Caltrans has launched a test on the proposed per mile Road Charge to possibly replace the state’s current gas tax and invites the state’s drivers to participate. The Pilot program will last six months and participants can earn up to $400 in gift cards.

With the passage of Senate Bill 1077 introduced in 2014 by then-State Senator (now-Congressman) Mark DeSaulnier, California began investigating a long-term, sustainable transportation funding mechanism as a potential replacement to the gas tax, known as a “road charge” due to the advent of hybrid and electric vehicles. As of 2022, state officials estimate that there were about 1.1 million electric cars and 1.3 million hybrids on California roads.

Source: Caltrans

Taking direction from the Legislature, California completed the largest road charge research effort to date piloting more than 5,000 vehicles that reported in excess of 37 million miles over a nine-month duration. According to the program’s report, the statistics only serve to reinforce Californians’ desire for mobility, a safe and reliable transportation system, and an improved overall quality of life. Below please find the California State Transportation Agency’s release of the California Road Charge Pilot Program final report.

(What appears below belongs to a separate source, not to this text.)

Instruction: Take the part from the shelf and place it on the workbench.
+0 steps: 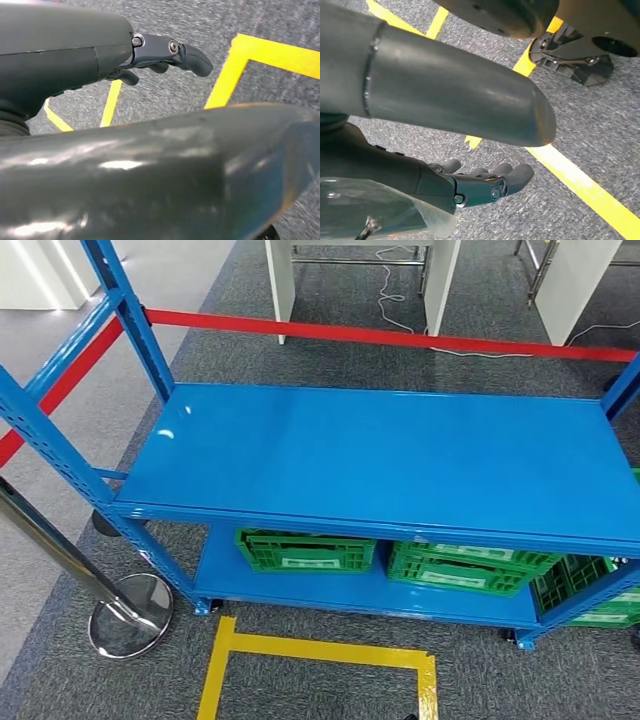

History of Transportation Funding

According to the Road Charge Pilot Program Summary Report, Nearly all of the 350 billion miles driven each year on California’s highways and roads are  powered by gasoline or diesel fueled vehicles. Historically, the taxes on those fuels provided the majority of the revenue required to maintain and operate our transportation network. As future consumption of gasoline and diesel fuel declines, due to increased fleet efficiency, California will be challenged to sustain its $2.5 trillion economy. Continuing to depend on a consumption-based transportation model, while at the same time adopting policies to increase vehicle fuel efficiency and promote the reduction of vehicle miles traveled, puts into question the long-term viability of the gas tax as a sustainable revenue model.

Source: Caltrans

Historically, transportation funding has been impacted by two main factors: inflation and vehicle fuel efficiency. Until this year, with the passage of the Road Repair and Accountability Act of 2017 (Senate Bill 1), the state gas tax had not been adjusted for inflation since 1994, which significantly reduced its purchasing power. Senate Bill 1 adjusted fuel rates for past inflation and includes future inflation adjustments: hence, solving the inflation issue and delaying the expected transportation funding shortage by a decade or more. However, the impact of improving vehicle fuel efficiency remains an issue, especially as new vehicles sold in the coming decades are expected to be much more fuel efficient.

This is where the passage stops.